- Exercise brief -
Pull every line that holds the word "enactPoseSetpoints" from the entries.

Dataset entries
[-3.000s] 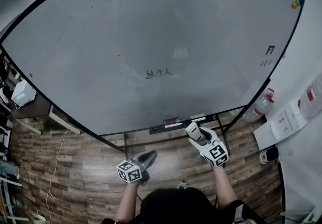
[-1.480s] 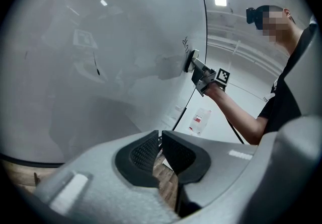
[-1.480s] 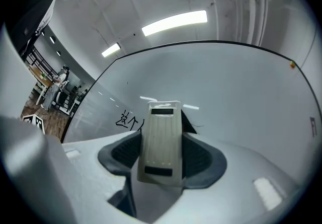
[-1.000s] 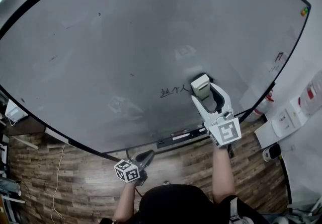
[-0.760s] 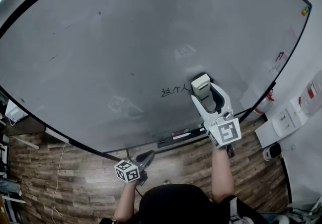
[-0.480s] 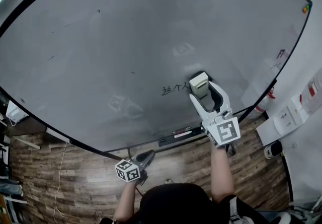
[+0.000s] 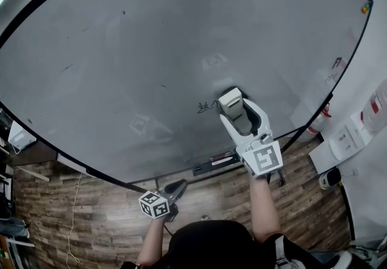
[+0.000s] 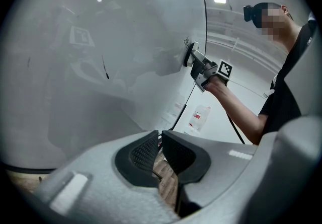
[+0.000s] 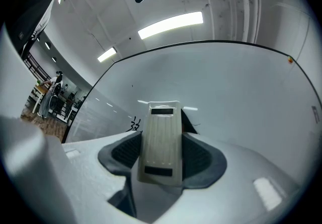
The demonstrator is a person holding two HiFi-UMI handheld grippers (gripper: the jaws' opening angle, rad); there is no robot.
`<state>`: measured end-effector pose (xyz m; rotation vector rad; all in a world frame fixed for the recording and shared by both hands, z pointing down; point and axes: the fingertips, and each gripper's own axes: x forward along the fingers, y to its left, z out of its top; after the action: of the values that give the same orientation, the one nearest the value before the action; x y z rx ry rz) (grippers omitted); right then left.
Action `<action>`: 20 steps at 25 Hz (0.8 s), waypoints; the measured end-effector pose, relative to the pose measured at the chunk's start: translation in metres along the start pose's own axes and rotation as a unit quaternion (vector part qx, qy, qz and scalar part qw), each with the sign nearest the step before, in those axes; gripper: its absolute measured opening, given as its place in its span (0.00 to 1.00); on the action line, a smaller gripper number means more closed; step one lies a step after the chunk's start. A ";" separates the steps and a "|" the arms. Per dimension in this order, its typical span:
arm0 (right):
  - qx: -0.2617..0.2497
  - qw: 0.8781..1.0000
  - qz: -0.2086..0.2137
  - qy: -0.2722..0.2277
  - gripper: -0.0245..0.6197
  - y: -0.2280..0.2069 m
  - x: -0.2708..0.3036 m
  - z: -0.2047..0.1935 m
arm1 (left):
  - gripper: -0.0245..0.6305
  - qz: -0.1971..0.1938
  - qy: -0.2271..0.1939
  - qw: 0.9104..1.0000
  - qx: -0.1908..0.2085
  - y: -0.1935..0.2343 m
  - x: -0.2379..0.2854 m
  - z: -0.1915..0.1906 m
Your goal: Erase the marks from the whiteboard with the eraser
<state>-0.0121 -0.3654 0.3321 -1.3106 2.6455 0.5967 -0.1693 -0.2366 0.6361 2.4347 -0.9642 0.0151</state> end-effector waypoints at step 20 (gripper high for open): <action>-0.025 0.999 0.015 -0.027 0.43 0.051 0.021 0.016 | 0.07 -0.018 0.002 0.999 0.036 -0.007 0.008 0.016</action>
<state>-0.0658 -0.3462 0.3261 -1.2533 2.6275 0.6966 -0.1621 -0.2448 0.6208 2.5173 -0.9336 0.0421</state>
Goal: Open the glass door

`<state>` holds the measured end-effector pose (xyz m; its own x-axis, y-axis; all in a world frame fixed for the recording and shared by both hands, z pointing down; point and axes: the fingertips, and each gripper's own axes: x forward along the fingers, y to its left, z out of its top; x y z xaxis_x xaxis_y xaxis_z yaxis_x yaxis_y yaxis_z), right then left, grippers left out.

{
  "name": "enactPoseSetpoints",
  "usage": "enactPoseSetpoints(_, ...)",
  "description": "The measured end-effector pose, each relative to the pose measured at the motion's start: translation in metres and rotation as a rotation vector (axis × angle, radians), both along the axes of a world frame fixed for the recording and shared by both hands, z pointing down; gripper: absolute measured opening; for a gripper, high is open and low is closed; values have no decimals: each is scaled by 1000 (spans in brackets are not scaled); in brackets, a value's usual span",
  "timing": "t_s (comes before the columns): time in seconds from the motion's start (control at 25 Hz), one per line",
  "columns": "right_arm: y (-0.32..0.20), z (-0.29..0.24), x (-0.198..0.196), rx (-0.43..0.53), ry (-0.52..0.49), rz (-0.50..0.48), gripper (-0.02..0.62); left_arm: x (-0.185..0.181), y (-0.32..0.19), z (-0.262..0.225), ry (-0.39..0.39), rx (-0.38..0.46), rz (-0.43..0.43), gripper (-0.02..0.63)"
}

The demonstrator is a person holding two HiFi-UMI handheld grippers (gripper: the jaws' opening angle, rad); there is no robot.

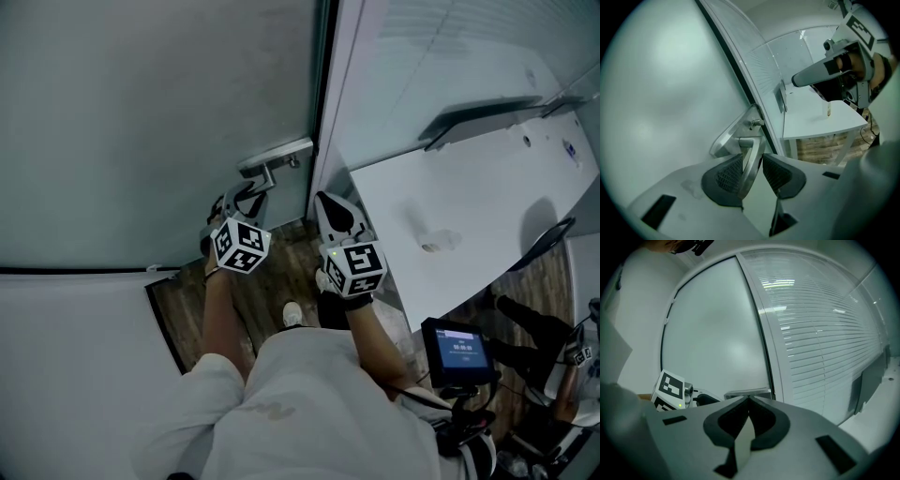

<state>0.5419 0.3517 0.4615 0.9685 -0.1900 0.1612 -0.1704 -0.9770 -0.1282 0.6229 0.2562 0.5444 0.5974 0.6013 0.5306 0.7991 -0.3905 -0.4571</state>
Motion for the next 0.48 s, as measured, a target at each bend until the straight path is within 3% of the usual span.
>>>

- Solution to this exercise -
  "name": "enactPoseSetpoints",
  "usage": "enactPoseSetpoints(_, ...)",

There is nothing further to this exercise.